GREGORY O'BRIEN
Dark Room
after Peter Black’s ‘Getting Better’
And wasn’t it the Fifth Symphony, you said,
was the musical equivalent of
‘You’re under arrest’ or ‘How do you like this
my sinister look’ or ‘Hey
that’s me on the rococo bridge’, and that’s mine:
the head, shoulders and startled gaze
of eternity. At the end of the day — as every day
must end, folding in
upon itself like those colourful vistas that
are put to sleep each night, concertinaed in brochures,
distributed among bridges and off-ramps. As the small print
murmurs, we are all just passing through
this stationary world which, you could say,
makes us tourists, lost in the foliage
of our summer shirts or in the encroaching evening
of these sunglasses which wrap around
everything. Like the best composers, you said, tourists
should travel lightly, never spill anything
in the concert halls and adjoining towns of the inner ear,
where the keyboard is only a picket-fence,
the orchestra a black and white photograph
of the sky, and the pianist’s hand,
mid-concerto, a shop-window
crowded with busts of Beethoven.
Gregory O'Brien is a poet, painter and essayist. He recently curated the exhibition ‘Rosalie Gascoigne’ at City Gallery Wellington, where he works as a curator. His most recent book of poems is Winter I Was (VUP 1999) and a collection of essays about literature and art, After Bathing at Baxter’s appeared in 2002.
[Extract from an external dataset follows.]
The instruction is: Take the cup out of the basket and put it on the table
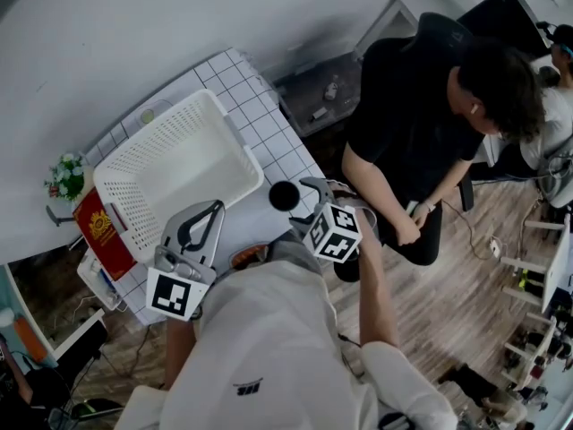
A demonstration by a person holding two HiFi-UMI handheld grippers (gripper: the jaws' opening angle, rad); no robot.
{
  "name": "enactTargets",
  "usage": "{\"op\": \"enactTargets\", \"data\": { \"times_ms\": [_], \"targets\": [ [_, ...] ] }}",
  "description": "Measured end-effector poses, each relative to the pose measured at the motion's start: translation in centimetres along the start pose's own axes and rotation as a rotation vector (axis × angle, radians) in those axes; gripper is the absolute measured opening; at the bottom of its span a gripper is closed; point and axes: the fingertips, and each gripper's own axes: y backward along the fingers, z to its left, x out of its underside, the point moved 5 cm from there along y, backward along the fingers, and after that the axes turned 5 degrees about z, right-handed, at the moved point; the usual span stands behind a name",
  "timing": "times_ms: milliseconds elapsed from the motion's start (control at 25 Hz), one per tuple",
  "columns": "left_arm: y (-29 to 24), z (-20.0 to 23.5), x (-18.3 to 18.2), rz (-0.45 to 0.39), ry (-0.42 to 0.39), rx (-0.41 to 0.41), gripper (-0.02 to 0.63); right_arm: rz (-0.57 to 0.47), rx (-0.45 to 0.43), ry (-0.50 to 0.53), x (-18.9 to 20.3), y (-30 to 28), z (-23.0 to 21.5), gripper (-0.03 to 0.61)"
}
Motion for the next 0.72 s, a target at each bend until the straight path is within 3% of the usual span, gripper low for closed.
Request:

O’Brien comments: ‘ “Dark Room” was inspired by an artwork by Wellington photographer Peter Black. The work, entitled “Getting Better”, is made up of 32 black and white photographs, many of which include fragments of language. Details of the work were reproduced in Sport 30, which was a special issue of the journal devoted to the work of Peter Black (and which doubled as the catalogue for a major retrospective of the photographer’s work at the City Gallery Wellington in 2003).
‘Peter Black is a street photographer, picking up on details of life as it goes on around him. The work “Getting Better” is an ensemble-piece, gathering together some of these fragments and orchestrating them into a slightly disconcerting whole. For the poem, “Dark Room”, I adopted Peter Black’s methodology – shifting the viewpoint around, making the linkages – as well as quoting specific images from his work: the busts of Beethoven, the people on the bridge . . .
‘Peter Black is a genius and this poem is my way of saying thanks to him. That is one other useful function poetry can serve.’